New Orleans Returnees Face Health Concerns
FARAI CHIDEYA, host:
From NPR News, this is NEWS & NOTES. I'm Farai Chideya.
Mayor RAY NAGIN (New Orleans, Louisiana): The city of New Orleans will start to breathe again. We will have lights. We will have commerce. We will have people getting back into their normal modes of operation and the normal rhythm of the city of New Orleans that is so unique.
CHIDEYA: That was New Orleans Mayor Ray Nagin at a press conference last week. Starting today, residents of the city's Algiers section can return to inspect their damaged homes and to start to rebuild their shattered lives. Some have already returned and more than 180,000 others have permission to return over the next two weeks, but Vice Admiral Thad Allen, who is leading the federal relief effort, cautioned that urban conditions are still unsafe, the water is undrinkable and the sewer and electrical systems still aren't fully functioning. Neither are the city's hospitals. One medical official says several hospitals are likely damaged beyond repair.
Joining us now to talk about the public health crisis in the flood zone are Dr. James Aiken, medical director for emergency preparedness for Louisiana State University's Health Sciences Center. He's with us from New Orleans. And Dr. Irwin Redlener, the director of Columbia University's National Center for Disaster Preparedness. He joins us from New York at the Mailman School of Public Health.
Thank you both so much for joining us.
Dr. IRWIN REDLENER (Columbia University's National Center for Disaster Preparedness): Hello.
Dr. JAMES AIKEN (Louisiana State University's Health Sciences Center): Hello.
CHIDEYA: So, Dr. Aiken, let me start with you. What about the call by Nagin for re-entry into the city? Is this actually the right time for that move?
Dr. AIKEN: As a health-care adviser to the city, it was my advice not to do so at this time. The health-care infrastructure in Orleans Parish at this time is still on an outpatient basis. We're still seeing patients on concrete with tents out in the open in the Convention Center. We're working as hard as we can to open up other clinic sites as well. But the hospital infrastructure in Orleans Parish has been decimated. Even if we were to stand up a number of clinics and handle the outpatient demand, we still have a critical lack of inpatient hospital beds.

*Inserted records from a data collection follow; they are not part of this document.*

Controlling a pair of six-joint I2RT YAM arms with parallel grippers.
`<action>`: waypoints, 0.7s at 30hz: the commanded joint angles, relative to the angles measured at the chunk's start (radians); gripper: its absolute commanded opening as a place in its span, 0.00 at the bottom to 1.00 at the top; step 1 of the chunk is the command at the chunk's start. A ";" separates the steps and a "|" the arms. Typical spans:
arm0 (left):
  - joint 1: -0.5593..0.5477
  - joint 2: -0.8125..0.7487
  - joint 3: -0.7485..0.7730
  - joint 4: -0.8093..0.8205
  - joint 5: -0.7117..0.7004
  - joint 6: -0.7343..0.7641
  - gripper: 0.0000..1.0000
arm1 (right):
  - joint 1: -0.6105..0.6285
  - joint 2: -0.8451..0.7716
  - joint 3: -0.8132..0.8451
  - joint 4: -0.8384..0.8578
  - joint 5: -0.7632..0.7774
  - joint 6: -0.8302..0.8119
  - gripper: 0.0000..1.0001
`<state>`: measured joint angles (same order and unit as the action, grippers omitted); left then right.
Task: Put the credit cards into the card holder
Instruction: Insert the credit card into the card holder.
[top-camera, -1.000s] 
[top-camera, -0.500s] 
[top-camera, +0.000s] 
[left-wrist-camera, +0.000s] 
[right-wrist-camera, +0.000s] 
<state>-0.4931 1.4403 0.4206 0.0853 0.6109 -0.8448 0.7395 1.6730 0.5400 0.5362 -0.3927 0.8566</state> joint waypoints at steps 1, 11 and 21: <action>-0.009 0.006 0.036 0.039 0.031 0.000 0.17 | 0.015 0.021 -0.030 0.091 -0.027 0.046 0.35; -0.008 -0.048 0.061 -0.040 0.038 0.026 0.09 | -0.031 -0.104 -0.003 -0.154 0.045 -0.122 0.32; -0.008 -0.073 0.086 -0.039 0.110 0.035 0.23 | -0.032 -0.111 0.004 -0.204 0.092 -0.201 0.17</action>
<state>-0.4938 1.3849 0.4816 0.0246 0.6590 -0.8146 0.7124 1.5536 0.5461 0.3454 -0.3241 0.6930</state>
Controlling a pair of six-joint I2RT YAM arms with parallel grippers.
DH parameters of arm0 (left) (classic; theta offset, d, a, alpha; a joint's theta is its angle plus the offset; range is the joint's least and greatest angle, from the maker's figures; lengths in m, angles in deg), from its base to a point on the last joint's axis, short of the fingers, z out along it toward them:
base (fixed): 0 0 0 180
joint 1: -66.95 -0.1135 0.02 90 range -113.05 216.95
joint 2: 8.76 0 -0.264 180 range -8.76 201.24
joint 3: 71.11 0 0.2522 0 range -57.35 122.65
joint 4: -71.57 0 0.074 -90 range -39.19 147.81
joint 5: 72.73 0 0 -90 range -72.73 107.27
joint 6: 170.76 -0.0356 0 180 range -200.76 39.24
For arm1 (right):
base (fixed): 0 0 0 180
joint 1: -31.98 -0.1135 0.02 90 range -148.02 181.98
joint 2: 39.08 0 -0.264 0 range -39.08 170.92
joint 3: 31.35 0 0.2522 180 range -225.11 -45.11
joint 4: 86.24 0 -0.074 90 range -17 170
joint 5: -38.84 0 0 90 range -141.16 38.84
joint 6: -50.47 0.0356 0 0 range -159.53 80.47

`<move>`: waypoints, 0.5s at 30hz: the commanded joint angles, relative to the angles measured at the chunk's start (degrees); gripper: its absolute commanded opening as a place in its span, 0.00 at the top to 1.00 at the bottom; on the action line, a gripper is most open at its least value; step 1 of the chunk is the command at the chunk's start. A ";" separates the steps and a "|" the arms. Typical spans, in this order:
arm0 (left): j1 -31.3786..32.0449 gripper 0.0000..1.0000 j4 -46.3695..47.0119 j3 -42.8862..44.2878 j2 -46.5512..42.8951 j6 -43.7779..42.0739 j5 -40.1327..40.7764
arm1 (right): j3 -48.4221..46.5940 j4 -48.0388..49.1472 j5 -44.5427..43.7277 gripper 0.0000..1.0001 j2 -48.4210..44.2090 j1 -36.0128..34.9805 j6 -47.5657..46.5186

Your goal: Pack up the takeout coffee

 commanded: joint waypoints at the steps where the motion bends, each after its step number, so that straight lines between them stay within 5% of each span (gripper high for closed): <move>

Now the three hospitals in Jefferson Parish--Oschner, West Jefferson, East Jefferson--have played an enormous role in taking some of that demand from us. I can't say enough for what they've done. But we are anticipating a huge influx in the hundreds of thousands of people who will be coming back to very primitive conditions. And so as a health-care provider, I am very, very concerned that the timing of this re-entry is not in the best interest of this community.
CHIDEYA: Let me just ask you a follow-up. You are actually working on some of these makeshift hospitals and setting up new sites. What kind of injuries are you seeing so far from the people who are holdouts in the city or the people who've sort of snuck in to return?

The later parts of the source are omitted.